Most of what we here use these days is the 8-bit, Latin-1 character set for Western European languages, officially known as ISO-8859-1. If your application interacts with people and computer systems from the non-Latin-1 ecosystem, you will run into problems if you are not using UTF-8.


Writing System : a symbolic system used to represent elements or statements expressible in language.

Orthography : A standardized writing system for a language

Glyph : A mark for a written language with meaning, including base letter shapes, diacritics, etc.

Diacritic : an ancillary mark added to a letter, such as an accent, cedilla, umlaut, etc.

Grapheme : A fundamental unit of writing, including Asian characters, digits, punctuations, words and syllable characters, and letters with optional diacritics, and ligatures. Consider this a full character.

Ligature : a symbol or two or more graphemes are joined as a single glyph.

Digraph : a pair of characters used to write one phoneme (distinct sound) (ch, sh, etc.)

Transliteration : the practice of converting a text from one script into another. (Russian/Cyrillic or Greek to English)

Character : a unit of information that roughly corresponds to a grapheme, grapheme-like unit, or symbol, such as in an alphabet or syllabary in the written form of a natural language.

Character Encoding : numeric representation system for a character set

Code Point : the numerical representation for the graphical representation of the character.

Universal Character Set : standard set of characters, with a unique name and integer for each, upon which many character encodings are based.

Unicode : the character encoding of the universal character set with 1,112,064 code points.

UTF-8 : is a multi-byte (variable byte) encoding for unicode code points.

How is UTF-8 stored?

7-bit ASCII is fully backward compatible and appears untouched. All other characters are multi-byte. They have a binary “header” starting with ‘1’ appearing for the number of subsequent bytes followed by a ‘0’, followed with data bits for the rest of that byte.
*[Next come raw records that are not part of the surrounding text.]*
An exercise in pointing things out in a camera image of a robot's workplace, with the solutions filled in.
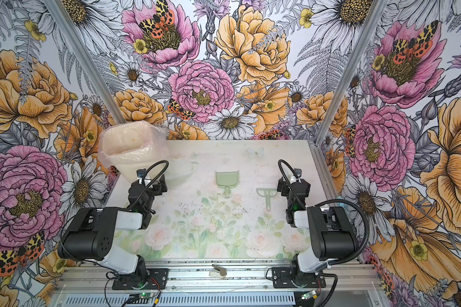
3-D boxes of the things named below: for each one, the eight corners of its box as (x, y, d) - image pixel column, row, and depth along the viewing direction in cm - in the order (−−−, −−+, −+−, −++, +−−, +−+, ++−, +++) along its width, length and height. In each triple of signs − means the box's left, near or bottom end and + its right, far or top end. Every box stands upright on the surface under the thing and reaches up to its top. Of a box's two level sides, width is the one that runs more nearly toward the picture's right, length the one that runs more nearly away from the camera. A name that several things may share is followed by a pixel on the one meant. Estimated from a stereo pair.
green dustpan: (213, 198, 99) (213, 196, 98) (215, 172, 110) (215, 170, 108) (239, 198, 99) (239, 196, 98) (239, 172, 110) (239, 170, 108)
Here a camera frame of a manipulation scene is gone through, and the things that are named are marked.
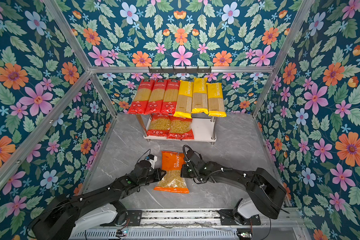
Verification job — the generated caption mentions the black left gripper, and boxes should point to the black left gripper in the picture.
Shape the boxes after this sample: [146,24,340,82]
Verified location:
[138,167,169,188]

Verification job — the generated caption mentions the orange macaroni bag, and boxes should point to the orange macaroni bag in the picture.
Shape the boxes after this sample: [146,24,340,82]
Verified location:
[154,151,190,194]

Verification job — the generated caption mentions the red macaroni bag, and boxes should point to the red macaroni bag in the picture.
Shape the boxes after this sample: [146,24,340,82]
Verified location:
[167,116,194,140]

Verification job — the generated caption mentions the red fusilli bag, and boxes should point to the red fusilli bag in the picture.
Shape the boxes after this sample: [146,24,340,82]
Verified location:
[147,114,171,137]

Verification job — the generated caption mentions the yellow spaghetti bag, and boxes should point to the yellow spaghetti bag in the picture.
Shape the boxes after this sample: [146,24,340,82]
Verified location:
[207,83,227,118]
[174,81,193,119]
[192,78,209,115]

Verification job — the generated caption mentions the red spaghetti bag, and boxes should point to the red spaghetti bag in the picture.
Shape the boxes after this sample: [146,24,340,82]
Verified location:
[144,79,168,115]
[128,80,155,115]
[160,80,180,115]

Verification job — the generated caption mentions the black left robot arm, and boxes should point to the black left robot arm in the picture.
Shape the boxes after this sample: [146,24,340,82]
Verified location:
[28,160,166,240]

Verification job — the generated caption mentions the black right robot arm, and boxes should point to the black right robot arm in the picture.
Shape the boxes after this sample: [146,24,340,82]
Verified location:
[181,145,288,225]

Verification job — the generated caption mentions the white two-tier shelf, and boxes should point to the white two-tier shelf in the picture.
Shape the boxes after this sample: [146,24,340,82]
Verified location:
[135,113,217,144]

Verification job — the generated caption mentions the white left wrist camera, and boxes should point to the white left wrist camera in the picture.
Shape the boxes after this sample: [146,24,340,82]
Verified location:
[146,154,158,169]

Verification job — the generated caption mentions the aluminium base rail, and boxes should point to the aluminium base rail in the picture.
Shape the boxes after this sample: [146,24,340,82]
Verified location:
[132,208,306,228]

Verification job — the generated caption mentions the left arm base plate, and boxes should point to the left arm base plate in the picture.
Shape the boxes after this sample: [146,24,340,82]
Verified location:
[106,210,143,227]

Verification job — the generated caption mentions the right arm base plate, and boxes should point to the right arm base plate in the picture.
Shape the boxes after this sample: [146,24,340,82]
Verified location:
[218,209,261,226]

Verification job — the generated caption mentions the black hook rail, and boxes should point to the black hook rail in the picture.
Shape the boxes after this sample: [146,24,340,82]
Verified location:
[148,67,212,74]

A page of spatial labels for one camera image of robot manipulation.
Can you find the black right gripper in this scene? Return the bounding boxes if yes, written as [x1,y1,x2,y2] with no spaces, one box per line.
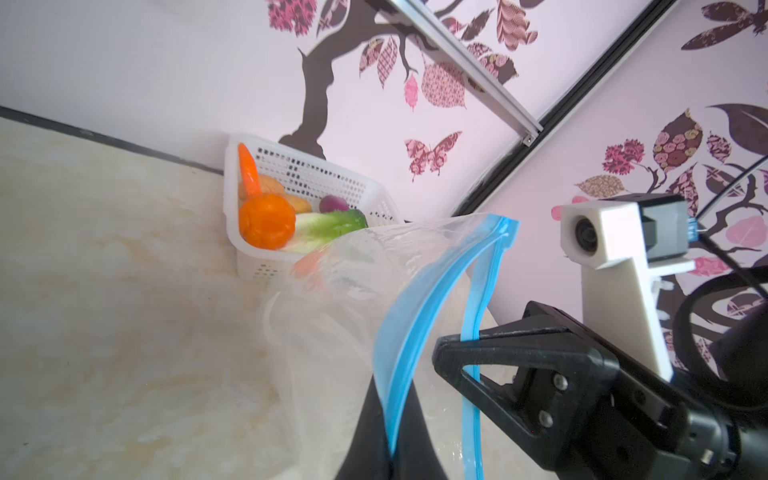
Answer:
[432,301,767,479]

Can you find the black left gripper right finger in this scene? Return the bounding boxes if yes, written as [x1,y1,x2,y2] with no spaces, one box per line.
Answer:
[391,383,447,480]

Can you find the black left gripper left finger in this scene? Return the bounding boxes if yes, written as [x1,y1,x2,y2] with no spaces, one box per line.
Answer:
[335,379,390,480]

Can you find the clear blue-zipper zip bag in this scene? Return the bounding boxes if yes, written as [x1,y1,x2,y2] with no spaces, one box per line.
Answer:
[262,214,519,479]

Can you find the orange toy pumpkin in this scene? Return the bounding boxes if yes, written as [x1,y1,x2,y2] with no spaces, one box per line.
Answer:
[238,194,296,250]

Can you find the orange toy carrot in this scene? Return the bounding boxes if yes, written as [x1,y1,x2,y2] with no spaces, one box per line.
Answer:
[238,143,262,200]

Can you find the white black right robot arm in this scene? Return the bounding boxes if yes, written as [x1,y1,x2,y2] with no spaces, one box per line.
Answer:
[432,274,767,479]

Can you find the green toy cabbage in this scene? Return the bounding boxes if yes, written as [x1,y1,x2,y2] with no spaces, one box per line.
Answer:
[282,210,368,254]

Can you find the purple toy onion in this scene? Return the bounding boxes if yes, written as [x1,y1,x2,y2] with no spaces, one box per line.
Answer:
[319,195,350,213]

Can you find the yellow toy potato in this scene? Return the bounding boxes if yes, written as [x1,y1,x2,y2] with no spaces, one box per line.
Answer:
[282,194,313,214]

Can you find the tan wrinkled toy bun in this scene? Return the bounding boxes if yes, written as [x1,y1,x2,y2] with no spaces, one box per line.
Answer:
[238,176,286,202]

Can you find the white perforated plastic basket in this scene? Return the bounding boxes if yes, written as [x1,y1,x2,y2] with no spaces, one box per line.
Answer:
[223,134,404,280]

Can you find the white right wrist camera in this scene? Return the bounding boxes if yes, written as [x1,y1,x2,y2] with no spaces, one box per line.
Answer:
[560,193,695,381]

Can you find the aluminium rail back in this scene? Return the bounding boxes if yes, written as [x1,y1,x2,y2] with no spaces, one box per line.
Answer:
[390,0,543,147]

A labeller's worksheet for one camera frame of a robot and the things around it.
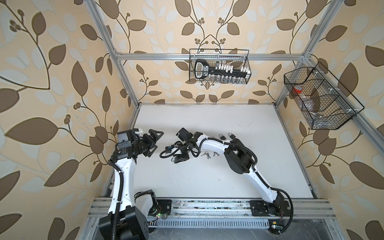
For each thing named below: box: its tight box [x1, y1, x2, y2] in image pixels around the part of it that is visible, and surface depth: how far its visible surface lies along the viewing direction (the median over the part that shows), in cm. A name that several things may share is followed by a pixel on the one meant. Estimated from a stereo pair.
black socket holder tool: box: [194, 59, 252, 79], surface depth 84 cm
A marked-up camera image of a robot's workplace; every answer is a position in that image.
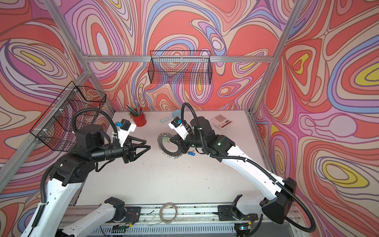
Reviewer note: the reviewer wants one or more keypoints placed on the red metal pencil bucket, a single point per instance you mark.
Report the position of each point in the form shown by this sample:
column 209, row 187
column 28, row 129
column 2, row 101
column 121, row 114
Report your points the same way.
column 140, row 120

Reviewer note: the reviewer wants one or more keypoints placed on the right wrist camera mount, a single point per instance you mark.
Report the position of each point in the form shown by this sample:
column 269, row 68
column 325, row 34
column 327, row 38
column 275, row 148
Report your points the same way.
column 177, row 125

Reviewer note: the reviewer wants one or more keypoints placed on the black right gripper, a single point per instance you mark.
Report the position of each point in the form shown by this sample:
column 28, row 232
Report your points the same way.
column 182, row 142

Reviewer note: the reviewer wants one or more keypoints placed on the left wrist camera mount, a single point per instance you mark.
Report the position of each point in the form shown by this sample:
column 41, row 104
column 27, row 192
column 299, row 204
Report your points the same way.
column 124, row 128

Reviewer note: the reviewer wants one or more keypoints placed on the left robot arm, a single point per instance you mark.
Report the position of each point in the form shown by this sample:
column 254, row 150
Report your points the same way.
column 63, row 179

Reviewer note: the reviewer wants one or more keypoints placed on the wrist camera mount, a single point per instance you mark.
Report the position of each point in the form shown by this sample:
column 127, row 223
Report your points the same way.
column 124, row 128
column 177, row 125

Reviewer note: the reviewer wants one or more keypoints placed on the aluminium frame post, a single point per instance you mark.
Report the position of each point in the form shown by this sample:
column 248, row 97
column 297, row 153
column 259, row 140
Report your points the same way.
column 58, row 11

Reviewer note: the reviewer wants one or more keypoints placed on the black wire basket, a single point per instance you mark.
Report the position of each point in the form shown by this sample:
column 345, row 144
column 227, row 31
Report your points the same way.
column 180, row 67
column 54, row 128

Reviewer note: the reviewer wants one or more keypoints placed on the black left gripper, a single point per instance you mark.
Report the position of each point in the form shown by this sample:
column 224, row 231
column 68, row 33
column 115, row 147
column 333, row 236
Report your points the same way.
column 129, row 149

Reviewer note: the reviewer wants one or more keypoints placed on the black wire basket left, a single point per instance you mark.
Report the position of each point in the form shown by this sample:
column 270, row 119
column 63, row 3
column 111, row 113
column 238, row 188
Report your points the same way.
column 54, row 128

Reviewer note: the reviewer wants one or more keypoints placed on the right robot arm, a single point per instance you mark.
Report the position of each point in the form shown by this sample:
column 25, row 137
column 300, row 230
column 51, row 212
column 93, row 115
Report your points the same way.
column 274, row 196

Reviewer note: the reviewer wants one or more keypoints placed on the light blue spatula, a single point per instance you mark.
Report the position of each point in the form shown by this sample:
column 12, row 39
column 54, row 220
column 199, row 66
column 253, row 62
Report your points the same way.
column 176, row 113

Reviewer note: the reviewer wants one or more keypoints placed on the black wire basket back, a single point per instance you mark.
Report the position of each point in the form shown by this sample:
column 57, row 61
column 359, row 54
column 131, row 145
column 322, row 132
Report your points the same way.
column 180, row 67

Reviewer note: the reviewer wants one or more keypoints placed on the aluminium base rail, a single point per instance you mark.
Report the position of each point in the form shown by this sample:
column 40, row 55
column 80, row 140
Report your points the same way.
column 190, row 220

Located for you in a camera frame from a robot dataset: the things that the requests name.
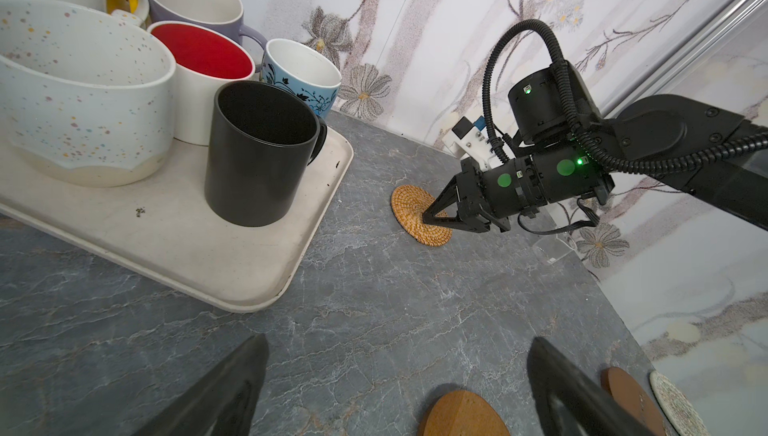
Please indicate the black mug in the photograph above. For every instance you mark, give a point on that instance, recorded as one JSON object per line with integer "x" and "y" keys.
{"x": 261, "y": 142}

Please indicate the speckled white mug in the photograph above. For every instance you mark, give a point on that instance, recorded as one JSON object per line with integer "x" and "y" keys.
{"x": 86, "y": 98}

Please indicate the beige serving tray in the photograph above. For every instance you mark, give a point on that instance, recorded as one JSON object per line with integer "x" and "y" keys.
{"x": 162, "y": 227}

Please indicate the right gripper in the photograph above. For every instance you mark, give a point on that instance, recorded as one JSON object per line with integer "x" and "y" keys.
{"x": 520, "y": 188}

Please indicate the white mug red inside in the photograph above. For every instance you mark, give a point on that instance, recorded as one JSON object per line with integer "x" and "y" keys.
{"x": 206, "y": 61}

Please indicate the white woven round coaster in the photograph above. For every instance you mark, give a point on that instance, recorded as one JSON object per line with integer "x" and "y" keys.
{"x": 677, "y": 408}

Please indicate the blue floral mug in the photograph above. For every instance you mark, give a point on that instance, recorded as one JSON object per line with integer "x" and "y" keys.
{"x": 302, "y": 71}

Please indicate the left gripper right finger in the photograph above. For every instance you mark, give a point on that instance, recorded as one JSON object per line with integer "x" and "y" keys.
{"x": 569, "y": 402}

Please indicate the woven rattan round coaster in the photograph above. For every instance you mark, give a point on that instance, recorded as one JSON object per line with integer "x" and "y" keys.
{"x": 408, "y": 204}

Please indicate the lavender mug white inside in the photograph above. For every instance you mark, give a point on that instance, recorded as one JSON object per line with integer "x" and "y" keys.
{"x": 225, "y": 17}

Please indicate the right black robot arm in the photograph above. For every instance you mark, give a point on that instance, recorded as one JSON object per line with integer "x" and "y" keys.
{"x": 714, "y": 155}

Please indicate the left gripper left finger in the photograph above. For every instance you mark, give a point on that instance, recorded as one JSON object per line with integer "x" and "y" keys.
{"x": 222, "y": 402}

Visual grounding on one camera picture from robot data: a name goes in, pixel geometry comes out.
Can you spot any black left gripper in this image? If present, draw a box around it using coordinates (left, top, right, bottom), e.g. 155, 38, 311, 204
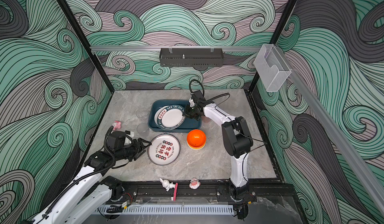
115, 137, 152, 162

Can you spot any green rim white plate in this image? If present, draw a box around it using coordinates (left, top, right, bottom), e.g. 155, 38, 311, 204
155, 105, 186, 130

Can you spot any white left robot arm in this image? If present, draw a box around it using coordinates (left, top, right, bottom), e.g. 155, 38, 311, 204
23, 127, 152, 224

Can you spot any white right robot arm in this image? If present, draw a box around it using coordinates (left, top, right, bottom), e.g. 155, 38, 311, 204
149, 89, 254, 202

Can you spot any dark teal plastic bin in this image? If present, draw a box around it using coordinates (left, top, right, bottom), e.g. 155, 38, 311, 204
148, 99, 202, 133

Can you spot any orange bowl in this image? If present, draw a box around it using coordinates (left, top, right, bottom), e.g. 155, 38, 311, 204
187, 130, 207, 150

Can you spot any pink plush toy figure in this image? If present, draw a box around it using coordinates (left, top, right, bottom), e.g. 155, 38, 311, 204
113, 121, 122, 131

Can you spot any white rabbit figurine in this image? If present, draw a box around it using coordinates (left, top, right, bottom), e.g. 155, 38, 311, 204
159, 178, 176, 192

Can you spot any pink flat stick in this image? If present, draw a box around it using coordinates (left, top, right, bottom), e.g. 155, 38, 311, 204
172, 183, 178, 202

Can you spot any pink white small figurine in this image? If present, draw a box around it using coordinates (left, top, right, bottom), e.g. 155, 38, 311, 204
189, 178, 201, 190

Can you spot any black wall shelf tray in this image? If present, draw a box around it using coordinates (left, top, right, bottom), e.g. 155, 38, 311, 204
159, 49, 224, 68

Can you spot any white slotted cable duct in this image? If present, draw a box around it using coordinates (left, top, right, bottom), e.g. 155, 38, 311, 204
94, 204, 235, 216

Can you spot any black right corner post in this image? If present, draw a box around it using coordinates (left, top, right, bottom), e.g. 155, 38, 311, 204
249, 0, 298, 93

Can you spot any aluminium wall rail back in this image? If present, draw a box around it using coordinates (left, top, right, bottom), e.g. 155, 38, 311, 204
90, 45, 261, 53

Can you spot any aluminium wall rail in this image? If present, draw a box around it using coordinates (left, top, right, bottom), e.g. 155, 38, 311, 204
90, 45, 261, 53
273, 45, 384, 214

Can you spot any clear acrylic wall box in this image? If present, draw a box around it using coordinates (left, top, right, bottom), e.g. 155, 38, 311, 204
254, 44, 292, 93

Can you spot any aluminium wall rail right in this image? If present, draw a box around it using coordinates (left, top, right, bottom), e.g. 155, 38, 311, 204
273, 45, 384, 214

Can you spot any black corner frame post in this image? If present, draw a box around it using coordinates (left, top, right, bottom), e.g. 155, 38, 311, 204
56, 0, 115, 95

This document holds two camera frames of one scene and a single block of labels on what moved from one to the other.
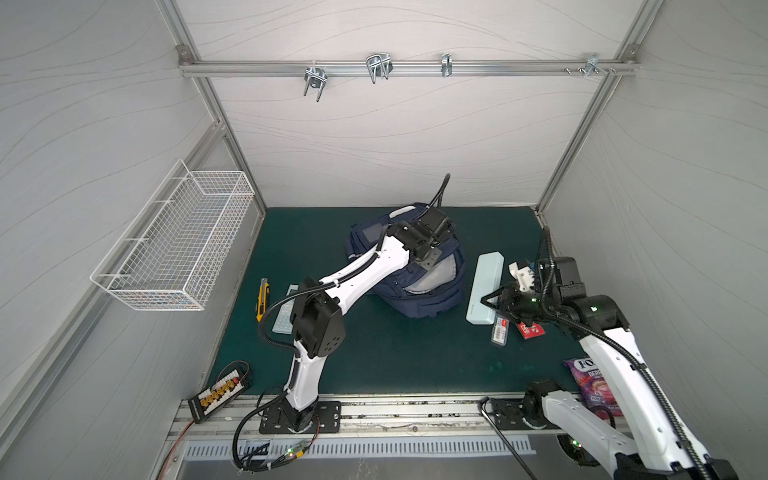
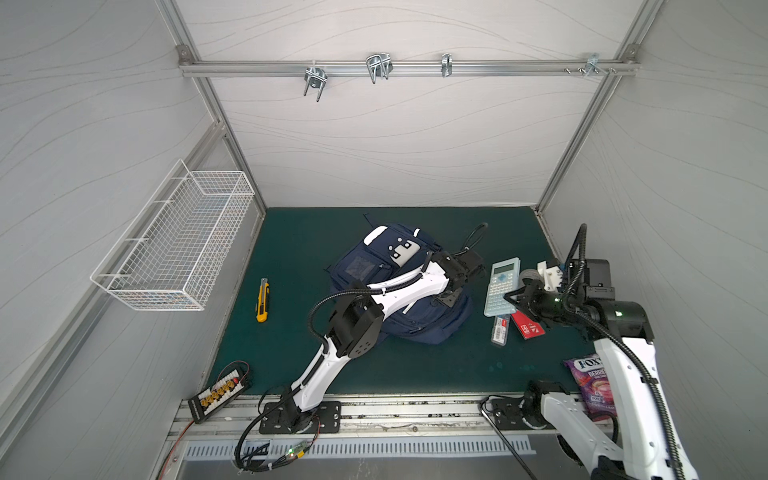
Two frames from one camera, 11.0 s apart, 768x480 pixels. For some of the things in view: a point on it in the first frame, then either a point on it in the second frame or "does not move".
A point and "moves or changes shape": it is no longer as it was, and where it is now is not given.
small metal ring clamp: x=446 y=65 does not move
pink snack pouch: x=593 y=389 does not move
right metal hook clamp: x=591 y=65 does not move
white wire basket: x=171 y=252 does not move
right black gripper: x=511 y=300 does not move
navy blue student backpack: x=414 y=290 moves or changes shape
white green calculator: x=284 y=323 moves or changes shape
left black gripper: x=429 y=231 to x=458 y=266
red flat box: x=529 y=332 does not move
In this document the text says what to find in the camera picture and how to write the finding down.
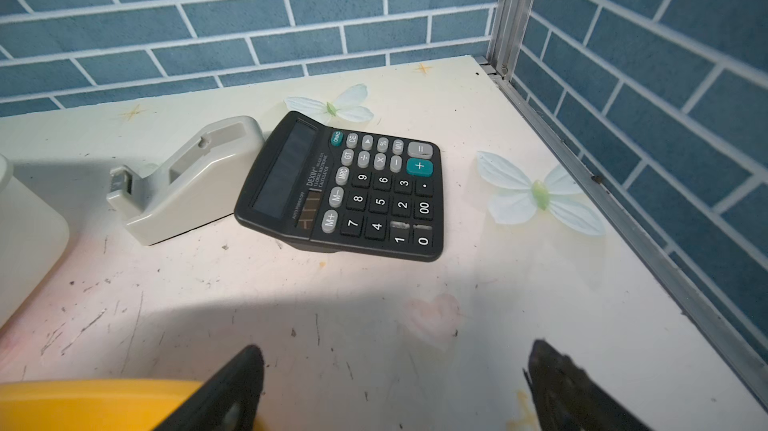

Subsequent bytes start with a binary “10” header and the next 6 data bits. This gives a good algorithm for validating UTF-8 strings. Anything that does not conform triggers an “invalid UTF-8 character” exception.

1-byte char: 0xxxxxxx
    2-byte char: 110xxxxx 10xxxxxx
    3-byte char: 1110xxxx 10xxxxxx 10xxxxxx
    etc., up to 6 bytes, though really only 4 are used currently

Source: wikipedia.org

Sample UTF-8 Character:

Unicode:       u+00E9 (code point in hexadecimal, decimal 233)
ASCII:         N/A
Latin-1:       233 (ISO-8859-1)
HTML:          é é &xe9; (number is Unicode code point)
UTF-8:         0xC3A9 Binary: 11000011:10101001
C/Ruby:        \u00E9

Sources: fileformat.info Wikipedia


UNIX Environments use the locale setting to identify your language preference, and character encodings for the console. Ensure yours are set to use UTF-8 when possible. Commands types at the command prompt will use this encoding, and so will most editors.

The BOM or Byte Order Mark is the convention of placing 2 to 4 bytes as the first characters of the file to designate the endianness of the file as well as which Unicode specification is used. This should no longer be necessary in our new UTF-8 world.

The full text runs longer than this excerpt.